Pattern-matching in data series
Posted on October 3, 2025 Big Data Machine Learning & AI Mathematical Modeling
Today we’ll look at a few considerations when using correlation- or convolution-based methods for pattern-matching in long data sets.
Depending on the field, and whether or not you are working with parts of the same data set, terminology might include autocorrelation, serial correlation, autocovariance, or just template matching.
In these examples we’re looking at a long 1D time-series data set of intensity values, trying to find the location of instances that match a known pattern. We’ll start from an observation/conjecture that if you take the convolution (integral of the product of two functions, after one is flipped and shifted, for all possible shifts) of a kernel on a long data set, instances of the (flipped) kernel (i.e., the search pattern or template) in the long data set result in local maxima in the output convolution signal.
In the above example, we see that the shift that “lines up” the search template with the occurrence of the pattern in the search data results in the largest integral of the product of the signals. This makes sense because it pairs the biggest values with the biggest values (maximizing the square) and the negative values with negative values (again, maximizing the square). We found the location of the best match, even with some noise in the dataset!
Unfortunately, this doesn’t always work. Let’s see what happens if we add a positive offset to both functions, even in the absence of any noise:
Woah – we got an unexpected maximum that’s not where the functions line up! And it’s bigger than the maxima associated with the “real” lineup. Why? “You’re doing it wrong” is one answer – but there can be some intuition too. In this case the template we’re “searching” with forms an interrogation window, since any parts of the longer signal we’re not looking at are not included in the integral. So we end up with a global maximum at the spot where the search signal is still “similar” to the template, but that excludes the low values in the search data set. So, clearly, we need to adjust our procedure. This can be done by normalisation… but how exactly should we normalise the signals?

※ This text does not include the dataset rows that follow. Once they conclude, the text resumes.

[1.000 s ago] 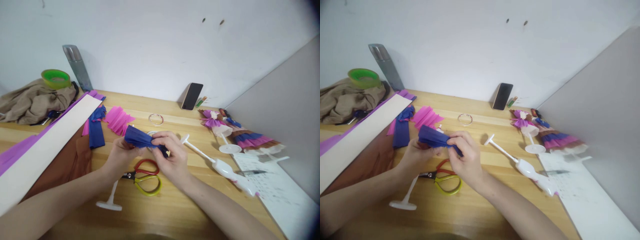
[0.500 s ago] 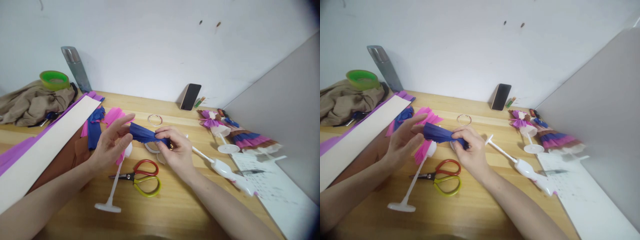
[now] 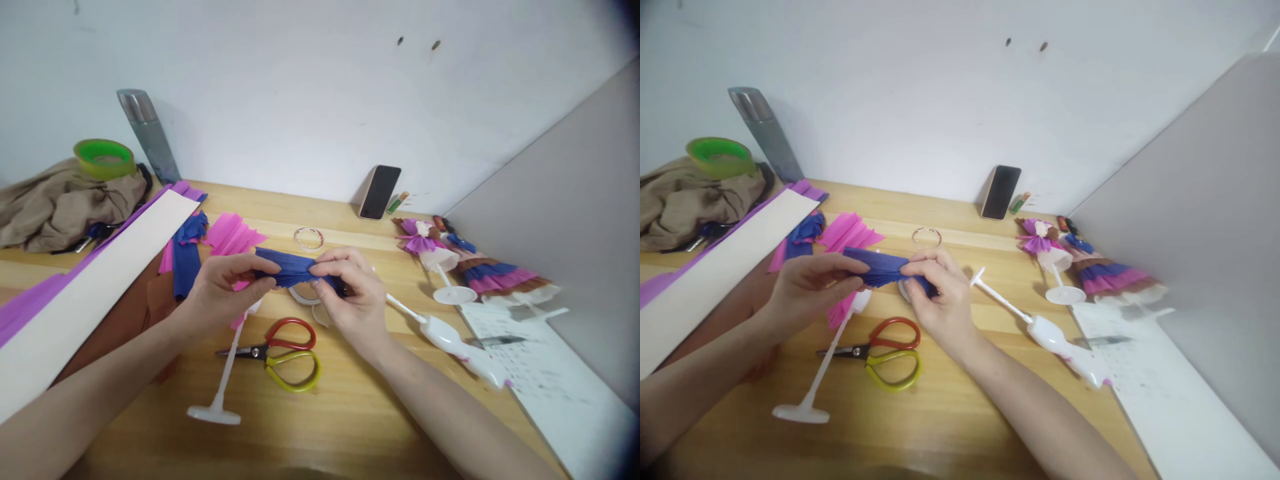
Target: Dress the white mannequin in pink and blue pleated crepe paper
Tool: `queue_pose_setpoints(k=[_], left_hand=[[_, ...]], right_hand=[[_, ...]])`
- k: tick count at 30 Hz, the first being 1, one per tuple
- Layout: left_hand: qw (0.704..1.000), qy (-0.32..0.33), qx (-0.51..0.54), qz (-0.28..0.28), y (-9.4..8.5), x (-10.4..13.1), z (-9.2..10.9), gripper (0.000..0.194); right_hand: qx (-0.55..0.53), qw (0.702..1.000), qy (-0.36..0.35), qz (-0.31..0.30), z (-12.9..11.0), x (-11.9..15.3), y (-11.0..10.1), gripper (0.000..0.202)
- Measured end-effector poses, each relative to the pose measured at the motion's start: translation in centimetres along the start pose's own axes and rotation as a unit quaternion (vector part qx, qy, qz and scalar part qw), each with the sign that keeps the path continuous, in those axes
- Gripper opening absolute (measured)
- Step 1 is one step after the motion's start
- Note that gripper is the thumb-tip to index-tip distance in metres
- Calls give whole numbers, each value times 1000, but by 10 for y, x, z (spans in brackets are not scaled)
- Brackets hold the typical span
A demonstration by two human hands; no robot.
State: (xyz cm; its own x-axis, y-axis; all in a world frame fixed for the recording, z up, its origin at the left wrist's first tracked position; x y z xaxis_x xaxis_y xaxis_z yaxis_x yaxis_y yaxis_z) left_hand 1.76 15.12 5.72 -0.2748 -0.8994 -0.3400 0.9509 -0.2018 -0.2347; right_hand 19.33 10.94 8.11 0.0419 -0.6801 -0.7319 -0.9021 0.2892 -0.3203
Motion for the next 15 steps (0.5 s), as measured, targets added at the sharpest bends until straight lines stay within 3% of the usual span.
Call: queue_pose_setpoints(k=[8,15], left_hand=[[994,-81,74,14,1,-2,-10,9],[994,-49,78,-59,8,-5,-9,42]], right_hand=[[-3,1000,-10,4,-1,0,0,21],[-36,996,78,10,19,1,-1,12]])
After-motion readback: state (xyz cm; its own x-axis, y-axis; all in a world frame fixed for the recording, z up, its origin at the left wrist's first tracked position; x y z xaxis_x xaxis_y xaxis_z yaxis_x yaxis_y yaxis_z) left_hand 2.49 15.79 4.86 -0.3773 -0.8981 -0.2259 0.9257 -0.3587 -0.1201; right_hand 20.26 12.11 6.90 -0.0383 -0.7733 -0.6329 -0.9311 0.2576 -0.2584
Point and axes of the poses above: each hand's wrist, its own x-axis away from the middle knuckle, its own y-axis out of the palm, z = x × y, the point moved 10 cm from there along -x, towards the middle knuckle, and after that the axes turned 2 degrees about -x, right-handed, at the moved point
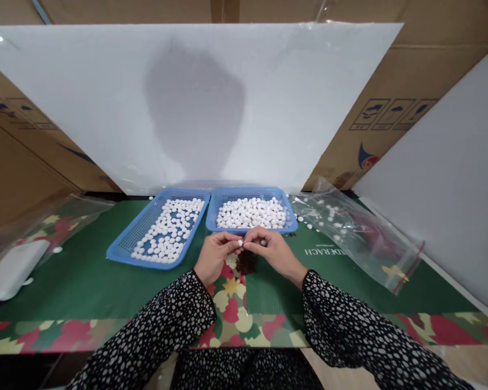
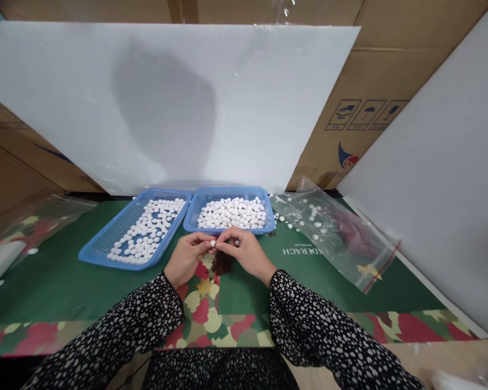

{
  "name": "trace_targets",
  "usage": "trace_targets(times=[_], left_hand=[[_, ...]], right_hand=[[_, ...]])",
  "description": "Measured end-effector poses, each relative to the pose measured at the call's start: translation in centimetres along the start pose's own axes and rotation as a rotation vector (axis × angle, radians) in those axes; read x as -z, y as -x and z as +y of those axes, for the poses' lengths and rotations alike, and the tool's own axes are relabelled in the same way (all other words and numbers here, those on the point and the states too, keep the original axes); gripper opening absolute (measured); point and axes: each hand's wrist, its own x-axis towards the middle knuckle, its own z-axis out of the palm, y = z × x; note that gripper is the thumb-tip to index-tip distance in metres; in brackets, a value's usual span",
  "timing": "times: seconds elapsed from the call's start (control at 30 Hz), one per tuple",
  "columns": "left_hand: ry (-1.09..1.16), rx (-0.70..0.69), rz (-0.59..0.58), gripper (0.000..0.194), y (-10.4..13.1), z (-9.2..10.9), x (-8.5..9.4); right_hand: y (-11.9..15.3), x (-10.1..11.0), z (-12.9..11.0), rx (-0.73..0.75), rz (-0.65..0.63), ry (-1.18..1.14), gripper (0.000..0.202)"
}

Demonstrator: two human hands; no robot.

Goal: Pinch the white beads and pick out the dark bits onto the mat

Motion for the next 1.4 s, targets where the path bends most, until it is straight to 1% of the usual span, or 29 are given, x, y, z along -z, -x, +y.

Unfortunately, this “interrogation window” problem is unavoidable – we can’t just apply a “global” normalisation to the long data set we’re searching through. If we consider the evaluation of any particular shift as a dot-product between the two “vectors” (the search template and the corresponding slice of search data) we can recognise a solution – both vectors can be normalized to be of unit length.
Then, if they are the same, the sum of their products (aka – the dot product) will be 1. As a bonus, we’re left with a more objective criteria for success as the value for a perfect match is now 1, instead of some arbitrary value.
So, before evaluating the sum of the products for a given shift we convert the vectors to be of unit length (divide each vector by the square-root of the sum of its values). Note that, computation-wise, it may be faster to normalise the search-template, use a built-in convolution function, and calculate a scaling factor for each shift value based on the region of the search data used. Now, with the normalisation included, the correct match point is identified:
For the original example with noise, with the normalisation, the outcome looks very similar albeit with some scaling of the signal product and the integral:
So, we can do the above if we want to get the right answer. But what about offsetting the data? And how? Well, that depends on your data set. Some considerations:
- Offsetting both the search data and the search template by the same value (for example, the mean of the search template) is optional. This will likely increase sensitivity for cases where the search template doesn’t oscillate around zero.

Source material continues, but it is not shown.